Studie zeigt, was Menschen beim Sex unterscheidet

Sex kann die Beziehungstiefe fördern. Quelle: Gleichklang Limited

Die psychologische Partnervermittlung Gleichklang.de hat 1059 Mitglieder zu ihrem Sexualleben befragt. 855 waren noch auf Partnersuche, 204 waren bereits fündig geworden. An der Umfrage beteiligten sich 580 Frauen, 468 Männer und 11 Intersexuelle im Alter von 19 bis 80 Jahren.

Für Gruppenvergleiche erfragte die Umfrage auch das Ernährungsverhalten (vegan, vegetarisch, Fleischesser) und das Vorliegen von Hochsensibilität.

Auf der Grundlage der Umfrage entwickelte Psychologe Guido F. Gebauer einen neuen Sex-Test, der 11 individuelle Faktoren des sexuellen Erlebens und Verhaltens misst.

Die Studie erbrachte folgende Ergebnisse:

Singles und Verpartnerte

Die befragten Singles waren sexuell unzufriedener als die Befragten, die bereits eine feste Beziehung hatten. Dies galt aber nicht für alle Singles, sondern nur für diejenigen Singles, die Sexualität und Liebe für untrennbar hielten. Singles, die Sex und Liebe trennten, waren demgegenüber sexuell genauso zufrieden wie Befragte in Beziehungen.

Frauen und Männer

Frauen gaben häufiger an, dass Sexualität und Liebe zusammengehörten. Frauen schilderten zudem häufiger bisexuelle und pansexuelle Neigungen, bei denen das Geschlecht des Sexualpartners keine Rolle mehr spielt. Frauen gaben ebenfalls häufiger an, Sexualität als Möglichkeit zu Selbsterfahrung und Persönlichkeitsentwicklung zu erleben. Ebenfalls berichteten Frauen aber häufiger über Asexualität als Männer.

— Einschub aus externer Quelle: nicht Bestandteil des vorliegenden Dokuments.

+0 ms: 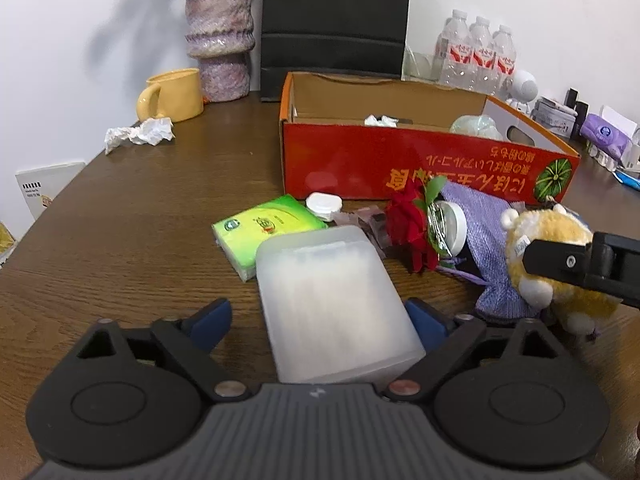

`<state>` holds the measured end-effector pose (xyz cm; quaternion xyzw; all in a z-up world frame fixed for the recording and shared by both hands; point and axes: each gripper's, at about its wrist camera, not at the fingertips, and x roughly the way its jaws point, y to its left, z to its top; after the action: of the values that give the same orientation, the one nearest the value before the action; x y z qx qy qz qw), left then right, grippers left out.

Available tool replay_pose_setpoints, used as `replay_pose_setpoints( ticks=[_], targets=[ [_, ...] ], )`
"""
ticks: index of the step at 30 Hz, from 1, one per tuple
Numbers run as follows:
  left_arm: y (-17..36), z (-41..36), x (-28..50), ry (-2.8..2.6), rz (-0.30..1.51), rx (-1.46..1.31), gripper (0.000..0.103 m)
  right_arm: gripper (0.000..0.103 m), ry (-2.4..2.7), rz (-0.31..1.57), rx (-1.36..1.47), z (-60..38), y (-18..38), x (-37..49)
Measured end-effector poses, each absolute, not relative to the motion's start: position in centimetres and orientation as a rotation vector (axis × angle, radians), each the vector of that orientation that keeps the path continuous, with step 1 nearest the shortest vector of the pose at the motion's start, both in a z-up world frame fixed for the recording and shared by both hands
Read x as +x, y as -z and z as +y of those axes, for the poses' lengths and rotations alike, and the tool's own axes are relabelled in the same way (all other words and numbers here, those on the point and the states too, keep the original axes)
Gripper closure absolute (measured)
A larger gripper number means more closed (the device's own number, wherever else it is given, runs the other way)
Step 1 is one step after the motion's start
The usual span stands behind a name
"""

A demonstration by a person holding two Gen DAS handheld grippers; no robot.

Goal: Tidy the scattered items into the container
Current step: 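Grasp the plush toy with the right gripper while the left grasps the frosted container, then lift both items over the box and release them inside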

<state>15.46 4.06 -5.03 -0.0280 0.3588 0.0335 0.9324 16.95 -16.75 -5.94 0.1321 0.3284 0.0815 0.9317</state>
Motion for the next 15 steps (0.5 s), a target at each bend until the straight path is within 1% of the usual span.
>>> replay_pose_setpoints(
  ticks=[1,2,3,7,15],
  targets=[
    [5.1,4.1,15.4,-0.069,0.735,-0.058,0.026,0.002,-0.172,0.668,0.274,-16.9,6.0,16.9],
    [5.1,4.1,15.4,-0.07,0.732,-0.056,0.029,0.003,-0.181,0.663,0.277,-17.0,6.0,16.8],
    [5.1,4.2,15.3,-0.069,0.73,-0.059,0.035,0.005,-0.187,0.658,0.277,-17.1,6.0,16.7],
    [5.0,4.5,14.7,-0.073,0.723,-0.073,0.036,0.011,-0.223,0.636,0.267,-17.6,5.9,16.1],
    [3.9,4.4,12.4,-0.089,0.659,-0.076,0.037,0.013,-0.252,0.584,0.266,-19.1,5.6,14.3]
  ],
)
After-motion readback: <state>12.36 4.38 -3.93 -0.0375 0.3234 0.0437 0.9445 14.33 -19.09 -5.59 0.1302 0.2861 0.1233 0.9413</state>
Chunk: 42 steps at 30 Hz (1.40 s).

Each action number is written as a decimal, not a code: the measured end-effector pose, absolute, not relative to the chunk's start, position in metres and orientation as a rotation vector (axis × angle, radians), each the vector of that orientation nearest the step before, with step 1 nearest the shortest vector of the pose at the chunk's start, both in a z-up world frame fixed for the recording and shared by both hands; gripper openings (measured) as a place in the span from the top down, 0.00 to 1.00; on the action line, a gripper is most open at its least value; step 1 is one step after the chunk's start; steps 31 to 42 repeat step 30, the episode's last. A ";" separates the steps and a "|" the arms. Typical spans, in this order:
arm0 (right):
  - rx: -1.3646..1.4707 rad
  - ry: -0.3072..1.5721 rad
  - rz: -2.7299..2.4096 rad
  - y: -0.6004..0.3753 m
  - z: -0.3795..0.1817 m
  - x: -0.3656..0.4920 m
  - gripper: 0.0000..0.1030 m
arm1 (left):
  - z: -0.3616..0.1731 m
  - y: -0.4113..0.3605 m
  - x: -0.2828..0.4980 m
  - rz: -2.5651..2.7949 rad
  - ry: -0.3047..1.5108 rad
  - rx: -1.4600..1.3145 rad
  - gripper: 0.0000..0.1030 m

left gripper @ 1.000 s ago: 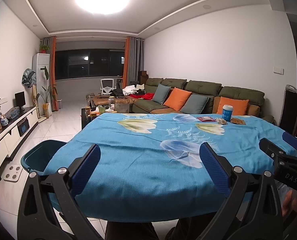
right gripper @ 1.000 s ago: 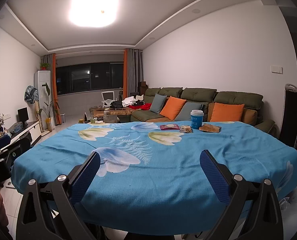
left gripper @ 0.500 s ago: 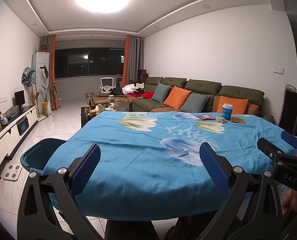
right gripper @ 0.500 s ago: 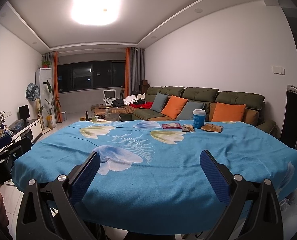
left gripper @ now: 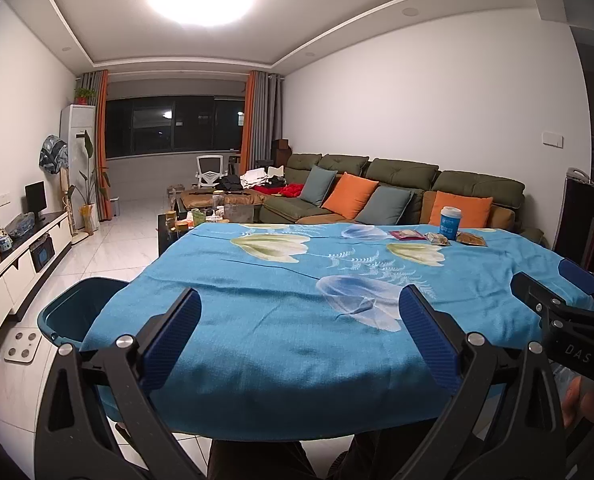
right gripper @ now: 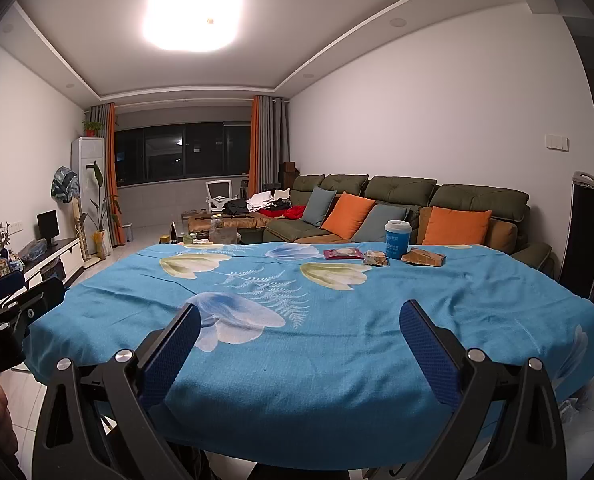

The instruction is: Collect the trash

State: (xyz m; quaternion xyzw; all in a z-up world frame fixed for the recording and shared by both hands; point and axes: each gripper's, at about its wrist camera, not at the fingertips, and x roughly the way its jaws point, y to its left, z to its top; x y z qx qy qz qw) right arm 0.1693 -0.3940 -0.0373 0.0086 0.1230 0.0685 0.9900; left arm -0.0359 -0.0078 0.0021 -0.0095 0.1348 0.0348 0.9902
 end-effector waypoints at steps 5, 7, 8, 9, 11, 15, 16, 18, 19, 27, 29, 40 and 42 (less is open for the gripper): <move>0.015 0.247 0.139 -0.394 -0.037 0.170 0.07 | 0.004 -0.007 -0.036 0.069 0.263 -0.020 0.05; 0.016 0.247 0.138 -0.394 -0.037 0.170 0.07 | 0.005 -0.007 -0.037 0.068 0.261 -0.020 0.05; 0.016 0.246 0.138 -0.394 -0.037 0.169 0.07 | 0.005 -0.006 -0.038 0.067 0.259 -0.022 0.05; 0.015 0.245 0.139 -0.394 -0.037 0.169 0.07 | 0.006 -0.006 -0.039 0.066 0.258 -0.024 0.05; 0.012 0.246 0.141 -0.394 -0.037 0.170 0.07 | 0.006 -0.005 -0.039 0.065 0.257 -0.025 0.05; 0.008 0.248 0.145 -0.394 -0.037 0.172 0.07 | 0.007 -0.005 -0.039 0.061 0.253 -0.026 0.05; 0.007 0.248 0.145 -0.394 -0.037 0.172 0.07 | 0.007 -0.005 -0.039 0.063 0.253 -0.031 0.05; 0.007 0.245 0.145 -0.394 -0.036 0.172 0.07 | 0.008 -0.004 -0.040 0.067 0.251 -0.031 0.05; 0.005 0.244 0.145 -0.393 -0.036 0.172 0.07 | 0.008 -0.004 -0.040 0.067 0.251 -0.034 0.05; -0.003 0.235 0.139 -0.397 -0.034 0.180 0.07 | 0.014 0.006 -0.029 0.112 0.257 -0.035 0.05; -0.005 0.232 0.134 -0.402 -0.031 0.186 0.07 | 0.016 0.011 -0.021 0.122 0.262 -0.029 0.05; -0.008 0.238 0.128 -0.404 -0.031 0.192 0.07 | 0.017 0.012 -0.016 0.123 0.271 -0.027 0.05; -0.008 0.238 0.128 -0.404 -0.031 0.192 0.07 | 0.017 0.012 -0.016 0.123 0.271 -0.027 0.05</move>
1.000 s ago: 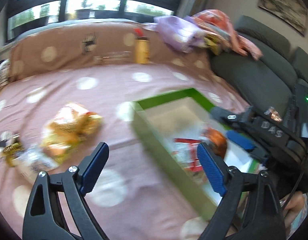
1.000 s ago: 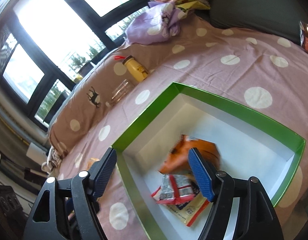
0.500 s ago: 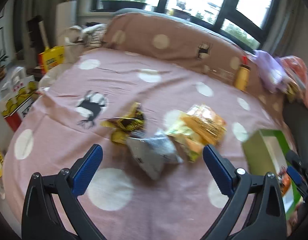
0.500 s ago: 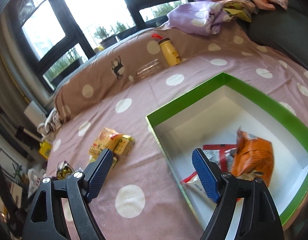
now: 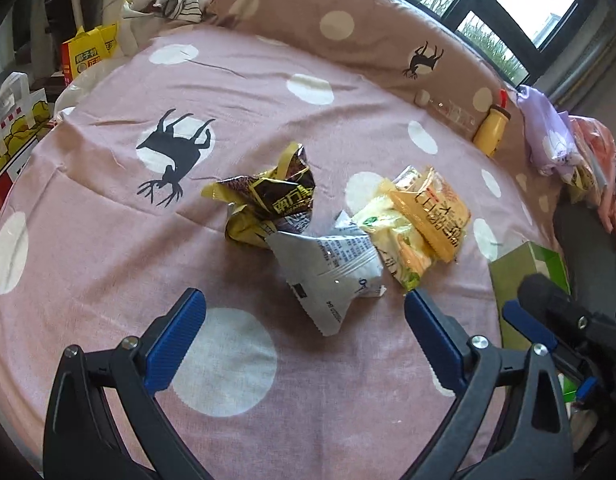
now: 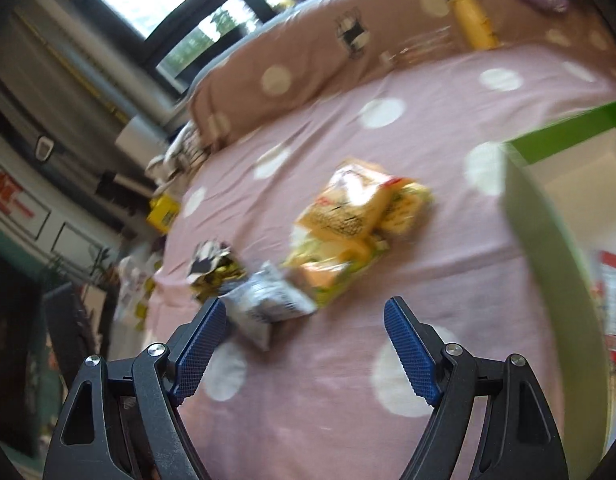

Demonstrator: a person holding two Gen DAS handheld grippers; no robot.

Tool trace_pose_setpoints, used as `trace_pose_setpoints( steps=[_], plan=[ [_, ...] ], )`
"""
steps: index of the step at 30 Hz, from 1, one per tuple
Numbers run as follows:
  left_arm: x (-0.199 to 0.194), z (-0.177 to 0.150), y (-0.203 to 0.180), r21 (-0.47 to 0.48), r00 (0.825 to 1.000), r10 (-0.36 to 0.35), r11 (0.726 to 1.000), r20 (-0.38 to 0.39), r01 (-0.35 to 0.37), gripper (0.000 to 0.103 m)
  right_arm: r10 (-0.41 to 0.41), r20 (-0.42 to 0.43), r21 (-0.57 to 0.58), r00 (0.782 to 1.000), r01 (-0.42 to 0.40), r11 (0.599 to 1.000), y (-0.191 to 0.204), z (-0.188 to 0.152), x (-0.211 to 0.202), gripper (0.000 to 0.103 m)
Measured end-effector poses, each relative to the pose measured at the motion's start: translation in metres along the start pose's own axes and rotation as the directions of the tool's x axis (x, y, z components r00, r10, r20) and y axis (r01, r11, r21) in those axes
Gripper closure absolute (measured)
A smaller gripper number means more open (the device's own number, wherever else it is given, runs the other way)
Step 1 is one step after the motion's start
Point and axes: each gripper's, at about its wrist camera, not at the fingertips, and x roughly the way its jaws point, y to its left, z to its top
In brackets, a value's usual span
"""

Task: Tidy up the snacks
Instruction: 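Grasp the white snack bag with the right tool and lift, then carry the white bag into the green box and open the right tool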

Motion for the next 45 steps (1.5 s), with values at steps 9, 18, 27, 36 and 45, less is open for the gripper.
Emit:
trace_pose_setpoints(
  steps=[9,18,27,36,45],
  plan=[
    [0.023,0.002,0.01,-0.04,0.997,0.031,0.999,-0.067,-0.034,0.018,0.115,-0.183,-0.081,0.976,-0.131,0.988,0.032,0.022,0.088,0.039],
    [0.032,-0.003,-0.005,0.03,0.996,-0.016,0.999,-0.086,0.018,0.063,0.124,-0.27,-0.096,0.955,-0.155,0.983,0.028,0.002,0.118,0.045],
    [0.011,-0.009,-0.016,0.083,0.999,-0.03,0.996,-0.01,0.031,0.063,0.169,-0.193,-0.1,0.967,-0.19,0.977,0.03,-0.005,0.091,0.049],
    [-0.023,-0.017,-0.044,0.172,0.992,-0.08,0.983,0.095,0.063,0.065,0.178,-0.041,-0.138,0.983,-0.182,0.974,0.038,-0.004,0.043,0.049],
    [-0.052,-0.026,-0.067,0.246,0.974,-0.141,0.965,0.176,0.095,0.065,0.168,0.085,-0.185,0.982,-0.15,0.971,0.043,-0.008,-0.006,0.049]
  ],
)
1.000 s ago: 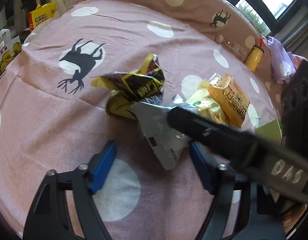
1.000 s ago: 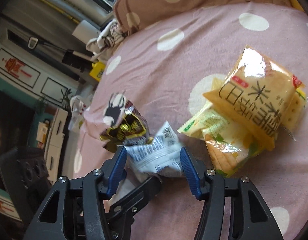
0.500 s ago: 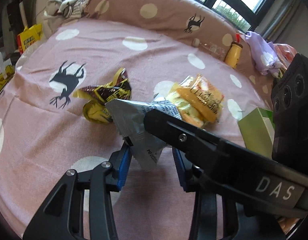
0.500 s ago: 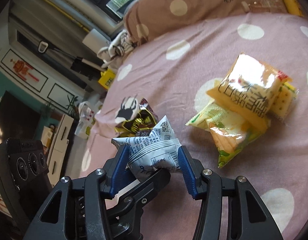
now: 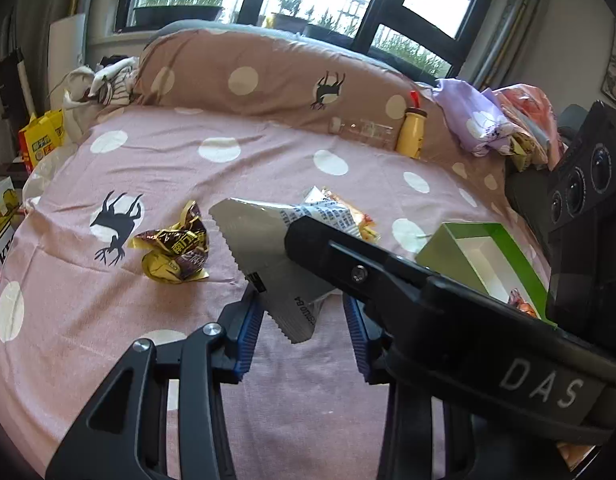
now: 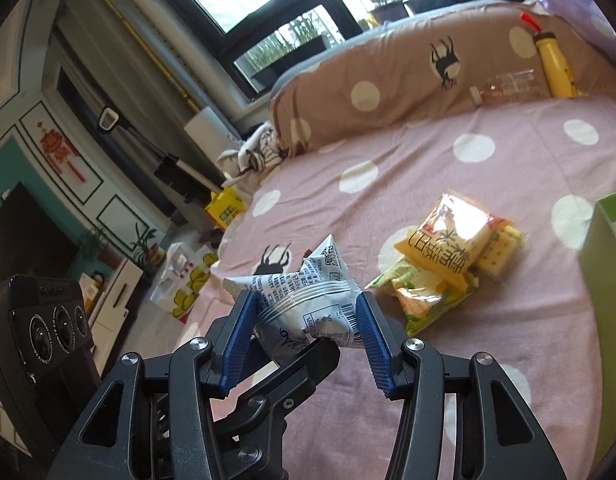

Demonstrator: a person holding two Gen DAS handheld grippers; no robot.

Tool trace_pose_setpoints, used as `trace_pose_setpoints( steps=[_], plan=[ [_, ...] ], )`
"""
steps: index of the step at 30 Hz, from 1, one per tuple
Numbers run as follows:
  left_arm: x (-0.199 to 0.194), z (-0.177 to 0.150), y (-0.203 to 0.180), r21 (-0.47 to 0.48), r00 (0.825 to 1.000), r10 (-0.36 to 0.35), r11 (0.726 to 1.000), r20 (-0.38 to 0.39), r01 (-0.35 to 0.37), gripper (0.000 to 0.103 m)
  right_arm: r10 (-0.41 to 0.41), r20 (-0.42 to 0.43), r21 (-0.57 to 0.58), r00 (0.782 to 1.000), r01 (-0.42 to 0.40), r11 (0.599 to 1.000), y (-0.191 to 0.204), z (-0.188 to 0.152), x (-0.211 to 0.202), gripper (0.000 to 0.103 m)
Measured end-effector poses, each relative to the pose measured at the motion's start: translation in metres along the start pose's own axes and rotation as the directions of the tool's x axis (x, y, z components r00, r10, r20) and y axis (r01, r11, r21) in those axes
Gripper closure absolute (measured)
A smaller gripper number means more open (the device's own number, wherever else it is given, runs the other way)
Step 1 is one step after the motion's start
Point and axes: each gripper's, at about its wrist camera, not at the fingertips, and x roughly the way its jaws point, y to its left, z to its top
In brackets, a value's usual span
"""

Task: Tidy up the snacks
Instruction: 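Carry the white bag into the green box and open the right tool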

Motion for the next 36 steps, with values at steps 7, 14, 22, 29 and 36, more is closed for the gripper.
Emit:
trace_pose_setpoints(
  steps=[7,14,22,29,36],
  plan=[
    [-0.01,-0.002,-0.02,0.053,0.998,-0.044,0.998,0.042,0.042,0.065,-0.046,0.066,-0.015,0.997,0.047,0.999,0.003,-0.001,-0.024,0.049],
    [-0.016,-0.006,-0.047,0.118,0.994,-0.095,0.989,0.048,0.088,0.065,-0.089,0.121,0.0,0.989,0.089,0.996,-0.002,-0.008,-0.054,0.049],
    [-0.014,-0.001,-0.084,0.182,0.991,-0.124,0.977,0.048,0.113,0.065,-0.118,0.171,0.056,0.978,0.11,0.992,-0.023,-0.006,-0.083,0.049],
    [-0.001,0.006,-0.128,0.277,0.986,-0.162,0.949,0.029,0.148,0.065,-0.156,0.237,0.134,0.959,0.127,0.983,-0.053,0.0,-0.114,0.049],
    [0.024,0.009,-0.175,0.363,0.976,-0.217,0.907,-0.029,0.213,0.065,-0.222,0.285,0.273,0.933,0.143,0.951,-0.095,0.001,-0.142,0.049]
  ],
)
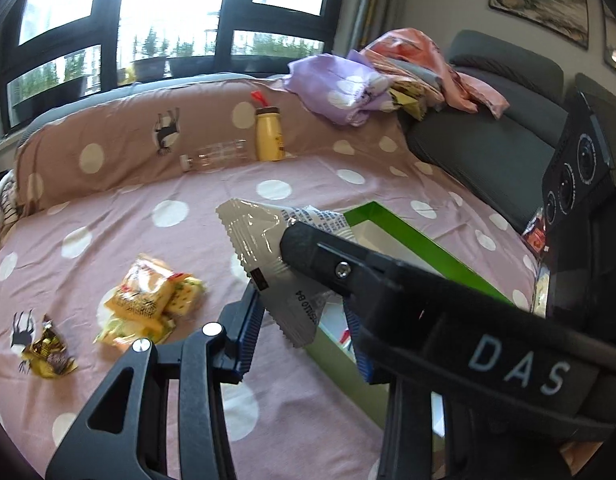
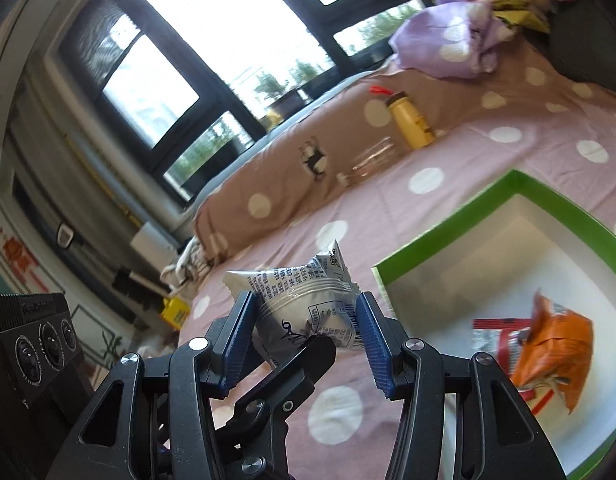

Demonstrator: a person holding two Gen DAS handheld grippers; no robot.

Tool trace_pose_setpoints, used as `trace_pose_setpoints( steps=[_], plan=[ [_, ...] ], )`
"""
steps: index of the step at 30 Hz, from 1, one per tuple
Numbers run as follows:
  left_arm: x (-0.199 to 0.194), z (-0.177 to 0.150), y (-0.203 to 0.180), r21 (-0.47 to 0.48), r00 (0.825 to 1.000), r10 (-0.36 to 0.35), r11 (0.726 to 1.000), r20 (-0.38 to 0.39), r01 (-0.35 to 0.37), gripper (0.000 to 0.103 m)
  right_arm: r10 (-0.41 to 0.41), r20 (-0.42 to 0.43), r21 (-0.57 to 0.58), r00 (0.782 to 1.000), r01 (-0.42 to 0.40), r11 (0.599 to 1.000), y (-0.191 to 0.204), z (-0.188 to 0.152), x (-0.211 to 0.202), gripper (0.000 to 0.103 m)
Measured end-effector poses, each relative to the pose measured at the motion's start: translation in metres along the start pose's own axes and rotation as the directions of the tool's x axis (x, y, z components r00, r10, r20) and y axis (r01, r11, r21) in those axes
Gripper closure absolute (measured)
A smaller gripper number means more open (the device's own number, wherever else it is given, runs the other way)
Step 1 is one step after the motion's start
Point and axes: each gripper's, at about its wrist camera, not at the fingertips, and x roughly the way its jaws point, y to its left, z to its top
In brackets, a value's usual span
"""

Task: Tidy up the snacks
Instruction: 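Carry the white bag into the green box and open the right tool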

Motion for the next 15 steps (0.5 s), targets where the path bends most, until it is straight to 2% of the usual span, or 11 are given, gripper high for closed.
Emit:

Männer schilderten sich als sexuell experimentierfreudiger. Sie interessierten sich häufiger für BDSM, neigten aber auch deutlich stärker zu sexuellem Suchtverhalten als Frauen.

Ältere und Jüngere

Das Alter hatte entgegen mancher Vorurteile eher einen positiven Einfluss: Die sexuelle Zufriedenheit war bei Älteren leicht höher als bei Jüngeren. Sexuelle Hemmungen nahmen mit dem Alter ab. Ältere berichteten zudem nicht häufiger über sexuelle Probleme, wie Erektions- oder Orgasmusstörungen. Dies mag auch mit den neuen medikamentösen Behandlungsmöglichkeiten zusammenhängen.